It is found in the eastern Atlantic from Portugal and Spain to Nouadhibou (Mauritania) and Madeira. Also it occurs in the Mediterranean, including the inshore lagoons, such as Trasimeno and Lesina in Italy, Hyères in the southern France such as Marseille and Lake Qarun in Egypt; an isolated population is found near the coasts of England and the Netherlands. In the Black Sea, it is widespread along all coasts, in lagoons and estuaries, in the downstreams of rivers Danube, Dniester, Southern Bug, Inhulets, and Dnieper, with a permanent population is in the Kakhovka Reservoir.

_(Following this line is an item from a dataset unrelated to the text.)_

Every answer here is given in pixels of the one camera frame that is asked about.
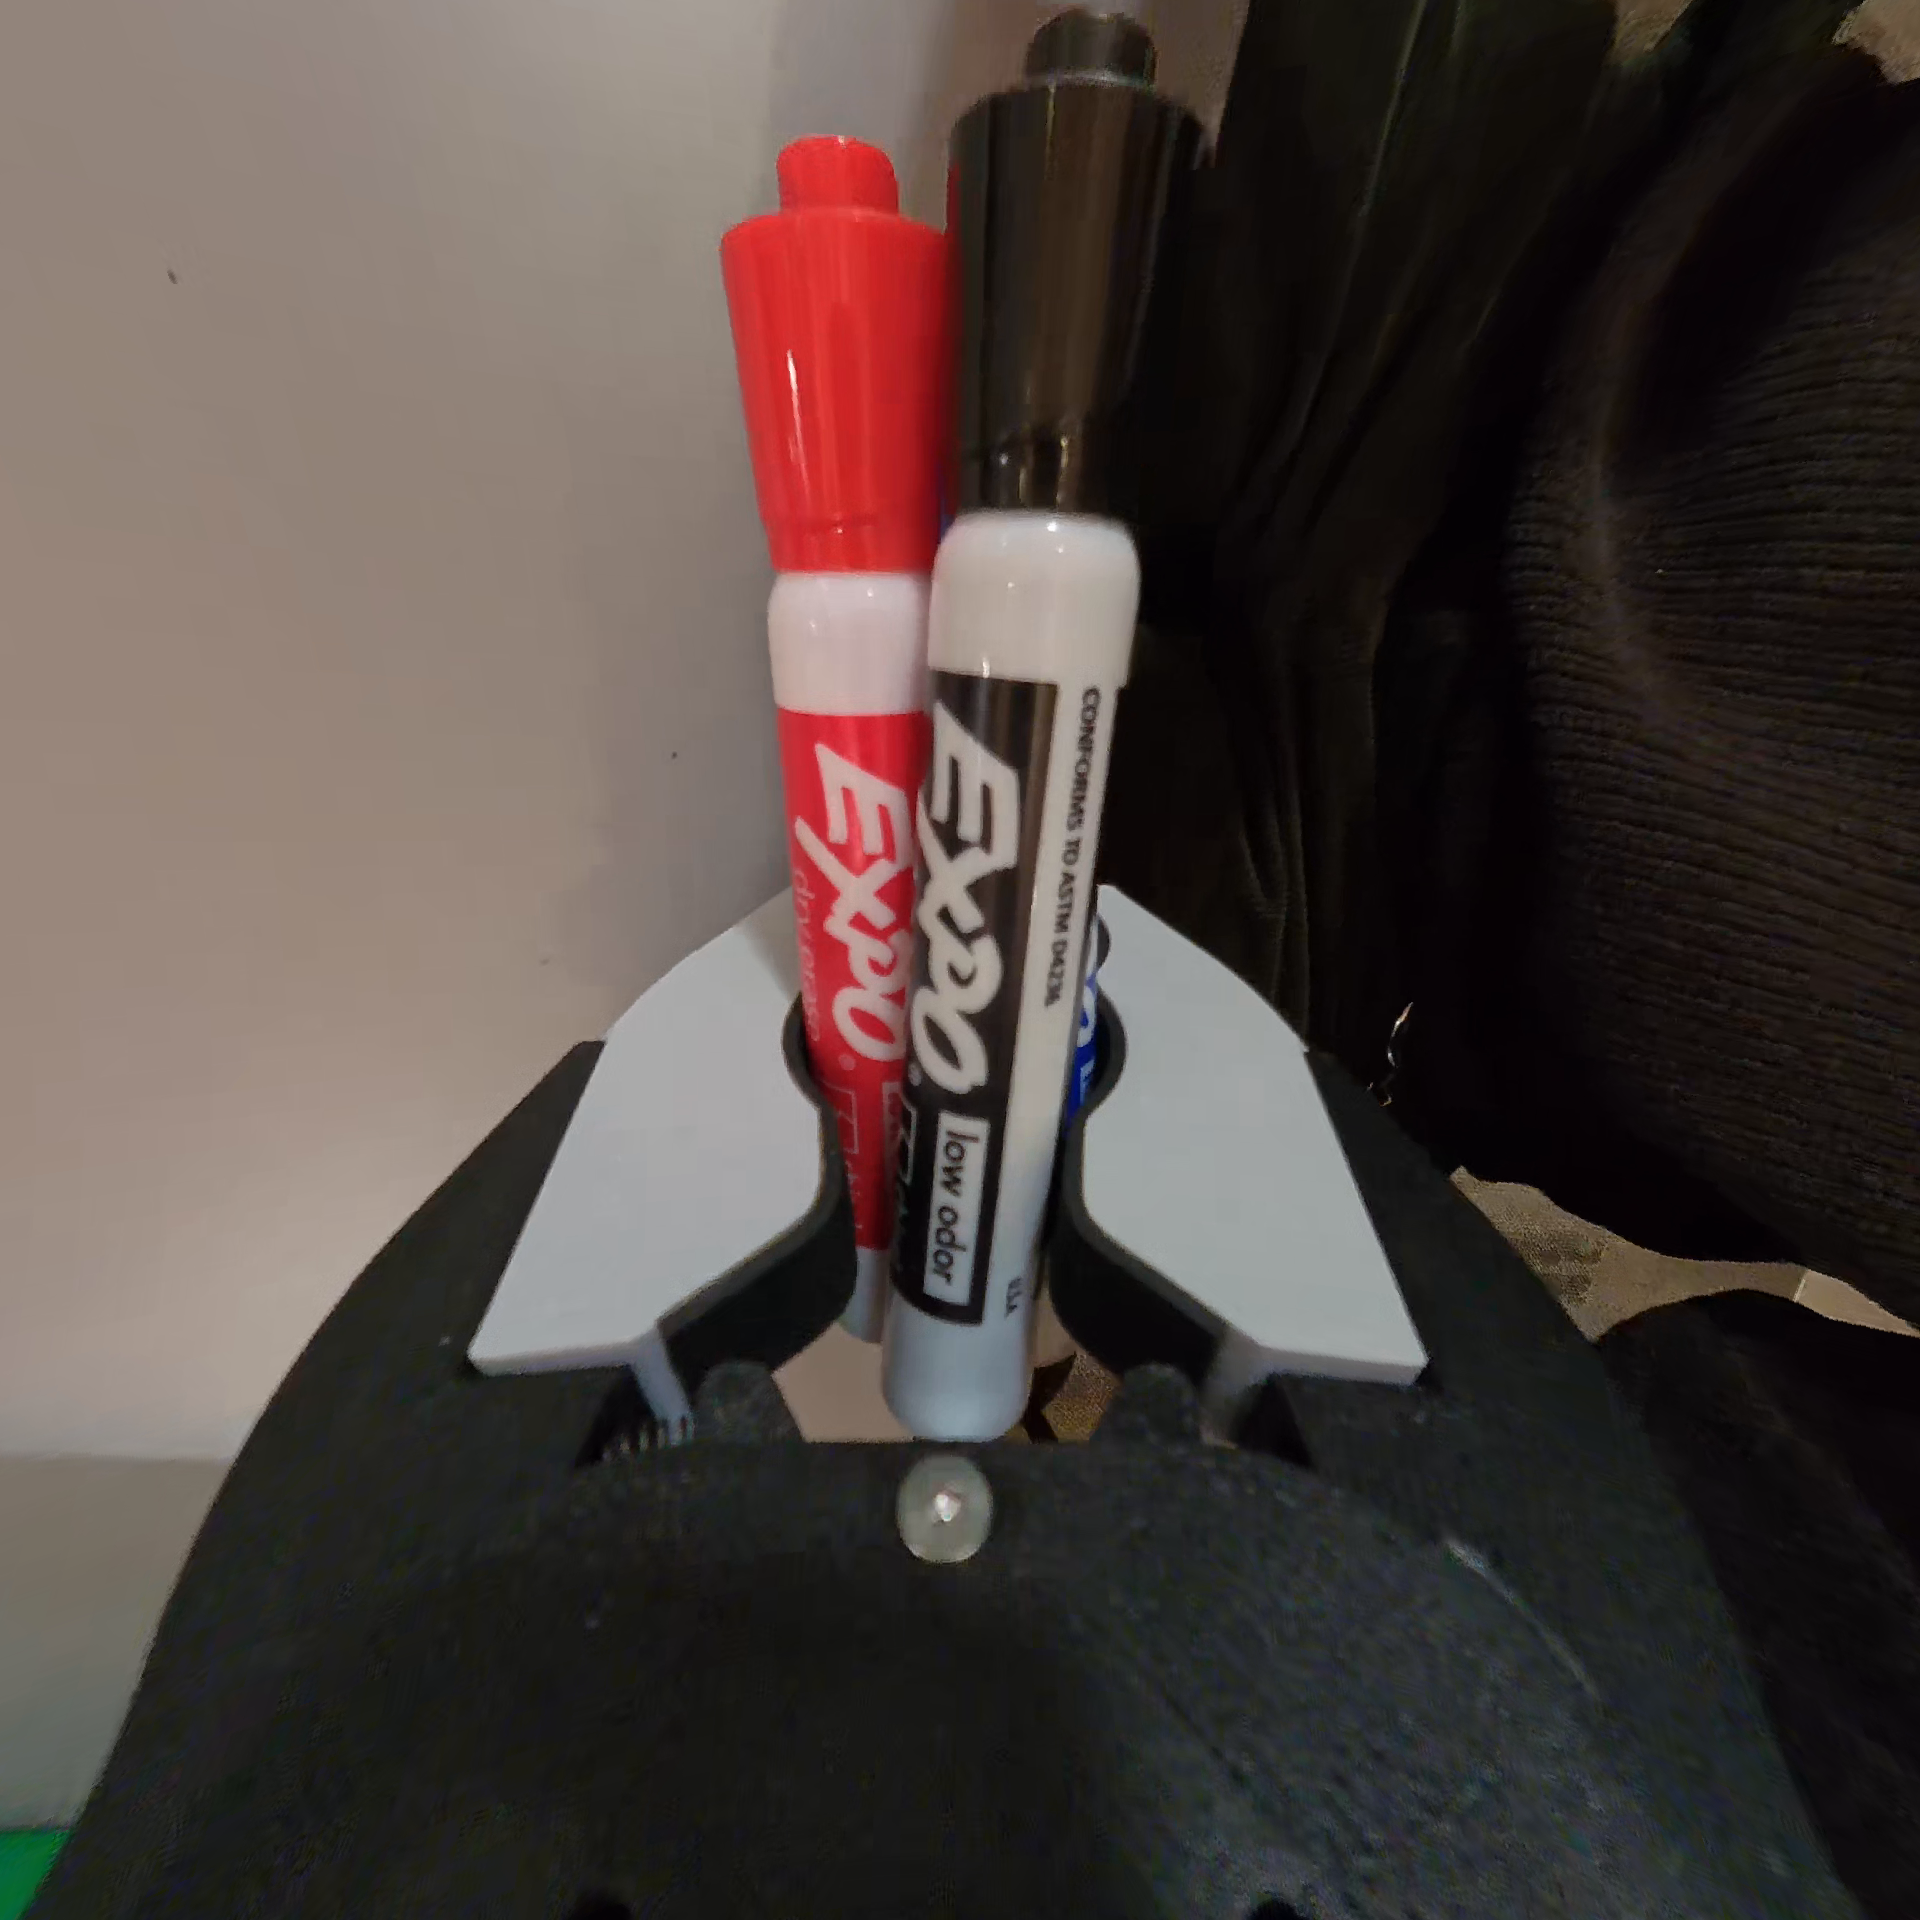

The isolated population in the Caspian Sea is characterised as subspecies A. b. caspia (Eichwald, 1838).

==Fishing==
The major small-scale fishing gears exploiting this species are coastal beach seines, small mesh size (10 mm) gill nets and lift-nets. It is often used as bait fish on small and medium longlines, handlines, fishing using rods and reels, as trolling bait, even as bait in fish traps.

==Gastronomy==
This small fish is appreciated in the Italian, Spanish, French, Turkish, and Greek cuisines. The fish are lightly powdered with wheat flour before being fried in hot olive oil.

==Etymology==
The specific name of this species honours the medieval poet and scientist Guillaume Boyer who was a native of Nice, the type locality for this species.